Move! I silently screamed at myself. This was the only advantage I would get.
I reached for my magic, sensing the web of life filling each of the faeries on the floor.
The two Imogens darting around Drustan felt like nothing at all, but a blank spot of air near Hector had a beating heart, so I focused on the contours of that invisible body and forced her to stop moving.
Imogen turned visible again, looking startled.
Hector surged towards her, but she was too strong to be held by my magic for long—or else I was still too new to using it—and she broke free in time to intercept his attack.
Next I imagined a knot forming in Torin’s calf. It barely had an impact, considering his innate resistance to magic, but the slight hesitation in his gait was all the encouragement Oriana needed. Her sword slashed towards his shoulder, and Torin threw himself to the side.
Oriana pressed her advantage as the water reached Torin’s boots, but he was too fast. Light glinted off his sword, and a second later he had sliced open Oriana’s bicep.
The crowd roared.

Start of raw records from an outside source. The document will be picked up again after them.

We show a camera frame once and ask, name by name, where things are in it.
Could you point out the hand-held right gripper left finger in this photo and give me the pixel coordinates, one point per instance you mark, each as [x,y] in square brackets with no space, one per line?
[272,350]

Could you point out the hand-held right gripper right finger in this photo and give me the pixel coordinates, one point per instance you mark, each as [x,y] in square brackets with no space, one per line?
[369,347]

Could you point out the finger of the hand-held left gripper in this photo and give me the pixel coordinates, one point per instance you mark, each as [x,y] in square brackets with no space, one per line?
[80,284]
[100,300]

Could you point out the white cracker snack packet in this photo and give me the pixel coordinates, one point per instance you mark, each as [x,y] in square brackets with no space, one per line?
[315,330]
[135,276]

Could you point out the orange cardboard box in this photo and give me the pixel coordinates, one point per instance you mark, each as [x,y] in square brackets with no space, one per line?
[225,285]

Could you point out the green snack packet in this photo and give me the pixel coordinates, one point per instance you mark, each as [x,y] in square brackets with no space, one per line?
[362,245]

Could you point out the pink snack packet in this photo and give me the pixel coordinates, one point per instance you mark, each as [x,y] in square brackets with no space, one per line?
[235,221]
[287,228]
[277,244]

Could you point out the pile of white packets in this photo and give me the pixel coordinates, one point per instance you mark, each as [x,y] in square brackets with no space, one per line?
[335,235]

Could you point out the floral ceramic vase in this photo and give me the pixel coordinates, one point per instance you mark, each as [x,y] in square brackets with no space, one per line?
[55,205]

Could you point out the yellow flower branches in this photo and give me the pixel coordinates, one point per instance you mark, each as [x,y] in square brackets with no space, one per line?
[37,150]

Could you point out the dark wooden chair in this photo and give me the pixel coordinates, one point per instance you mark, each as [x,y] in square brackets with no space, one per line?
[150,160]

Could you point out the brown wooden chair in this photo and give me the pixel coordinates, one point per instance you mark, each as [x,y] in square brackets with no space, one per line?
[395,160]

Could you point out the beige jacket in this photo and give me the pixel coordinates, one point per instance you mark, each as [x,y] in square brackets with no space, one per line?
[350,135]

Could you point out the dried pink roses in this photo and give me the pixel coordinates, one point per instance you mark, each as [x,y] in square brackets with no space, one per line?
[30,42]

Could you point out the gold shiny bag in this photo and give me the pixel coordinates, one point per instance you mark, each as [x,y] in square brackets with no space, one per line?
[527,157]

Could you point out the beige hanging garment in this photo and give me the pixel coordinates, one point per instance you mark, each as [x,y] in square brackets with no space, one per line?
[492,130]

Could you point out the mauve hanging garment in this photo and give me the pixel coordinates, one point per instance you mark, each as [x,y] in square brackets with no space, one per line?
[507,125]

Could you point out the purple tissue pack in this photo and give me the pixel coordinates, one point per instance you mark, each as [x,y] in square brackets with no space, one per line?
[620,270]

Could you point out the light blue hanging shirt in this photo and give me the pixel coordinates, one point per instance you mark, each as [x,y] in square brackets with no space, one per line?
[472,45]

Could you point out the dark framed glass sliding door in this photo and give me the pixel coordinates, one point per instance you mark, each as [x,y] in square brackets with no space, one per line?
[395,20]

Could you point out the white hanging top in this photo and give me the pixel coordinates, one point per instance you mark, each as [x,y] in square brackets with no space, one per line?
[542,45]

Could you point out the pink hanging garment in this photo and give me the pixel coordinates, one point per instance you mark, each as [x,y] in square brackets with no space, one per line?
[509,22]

Oriana spat out a curse, then stormed away, dripping blood.
Torin’s back was still turned; this might be the best chance I got to eliminate him.
Heart hammering, I sprinted towards Torin, preparing to stab him in the leg.
Something must have alerted him—a cry from the crowd or maybe a shift of the air—and he spun, intercepting my sword with his.
The blades shrieked, then caught at the hilts with a painfully jarring impact.
As my arm briefly went numb, I tried to freeze him with my magic, but the effect lasted less than a second, giving me just enough time to disengage and skip back before his blade flashed an inch from my face.
“Gut her!” someone called out. The crowd screamed in excitement.
Torin snarled at me. A light blazed from his upraised hand, sending sparks scattering across my vision.
I instinctively lunged to the left, feeling the breeze as his weapon passed by.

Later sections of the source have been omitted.